Will the reader pardon Mr. Bently for expressing himself so grammatically?
It was through the force of a long habit, which even passion could not
break. It is true that, according to Gerald Griffin, Juno herself, when
angry, spoke bad Latin; but then, Juno was a woman.

_Allons, donc._ We are ourselves interested in this conversation, and are
pleased to observe that, though the speaker’s moods and tenses are not
flagrant, his eyes and cheeks are.

The lady glanced up swiftly with that smile, half shy, half mirthful, with
which a woman who knows her power, and means to use it kindly, receives
the acknowledgment of it.

“Why should you think coldly of me, or forget me?” she asked.

Mr. Bently met her glance with stern eyes. “Does a man willingly submit to
slavery?” he demanded. He had not suspected Marian Willis of coquetry.

She looked down at her work again, the smile fading, but the mouth still
sweet, slowly threaded her needle with a rose‐pink floss, and said as
slowly, “I do not wish you to forget me.”

One who has seen the sun strike through a heavy fog, stop a moment, then
fling it asunder, all in silence, without breath of breeze, but making a
bright day of a dark one, knows how Mr. Bently’s clouded face cleared at
those words, and the look of her who spoke them.

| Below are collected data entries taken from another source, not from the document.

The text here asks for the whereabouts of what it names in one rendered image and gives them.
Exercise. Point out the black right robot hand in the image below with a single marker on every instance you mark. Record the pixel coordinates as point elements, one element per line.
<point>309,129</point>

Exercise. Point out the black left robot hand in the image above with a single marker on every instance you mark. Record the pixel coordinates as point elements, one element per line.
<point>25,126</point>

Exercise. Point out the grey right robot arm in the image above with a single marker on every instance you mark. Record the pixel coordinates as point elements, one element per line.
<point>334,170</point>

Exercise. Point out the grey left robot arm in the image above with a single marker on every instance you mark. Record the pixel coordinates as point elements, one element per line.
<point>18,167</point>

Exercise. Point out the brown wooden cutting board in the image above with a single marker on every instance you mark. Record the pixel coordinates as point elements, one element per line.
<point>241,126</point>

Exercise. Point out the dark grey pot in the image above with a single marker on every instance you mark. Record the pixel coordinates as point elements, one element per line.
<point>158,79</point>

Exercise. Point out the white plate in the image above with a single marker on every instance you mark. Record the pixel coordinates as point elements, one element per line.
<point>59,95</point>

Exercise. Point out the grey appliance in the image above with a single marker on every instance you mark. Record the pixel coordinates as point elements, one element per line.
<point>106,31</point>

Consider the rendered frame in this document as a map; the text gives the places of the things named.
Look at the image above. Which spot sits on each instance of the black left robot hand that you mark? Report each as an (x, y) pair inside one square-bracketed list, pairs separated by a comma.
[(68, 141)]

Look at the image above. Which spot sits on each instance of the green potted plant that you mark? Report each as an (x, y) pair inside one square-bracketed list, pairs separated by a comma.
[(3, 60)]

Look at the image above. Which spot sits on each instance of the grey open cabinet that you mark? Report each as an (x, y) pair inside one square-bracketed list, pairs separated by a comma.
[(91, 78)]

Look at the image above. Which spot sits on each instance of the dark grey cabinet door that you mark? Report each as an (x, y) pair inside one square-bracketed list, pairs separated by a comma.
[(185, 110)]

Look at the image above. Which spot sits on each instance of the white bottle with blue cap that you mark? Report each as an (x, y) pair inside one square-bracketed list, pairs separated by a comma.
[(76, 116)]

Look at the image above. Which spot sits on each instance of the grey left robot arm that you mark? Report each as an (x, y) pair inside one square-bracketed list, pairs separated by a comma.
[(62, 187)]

No more was said then. Enough is as good as a feast, and both tasted in
that moment the full sweetness of a happiness the more perfect because
apparently incomplete.

On one point our mind is made up—this story shall not end with a marriage.
A marriage there was, at seven o’clock one spring morning, in the little
suburban church, with only three visible witnesses; and the marriage feast
was—be it said with all reverence and adoration—manna from heaven, the
Bread of Angels!

Mrs. Clay was, of course, shocked at this affair. Where was the
_trousseau_, where the fuss, the presents that might have been, the
rehearsal at a fashionable church, the organ music, the crowd of dear
criticising friends, the reception, cake and wine, journey, what not—all
the parade, weariness, and extravagance which have so often changed a
sacrament into a ceremony? Where, indeed? They had no existence outside of
the lady’s disappointed wishes.

She did not even see what she called this “positively shabby affair,” and
we will not dwell on it. Turn we to the final scene.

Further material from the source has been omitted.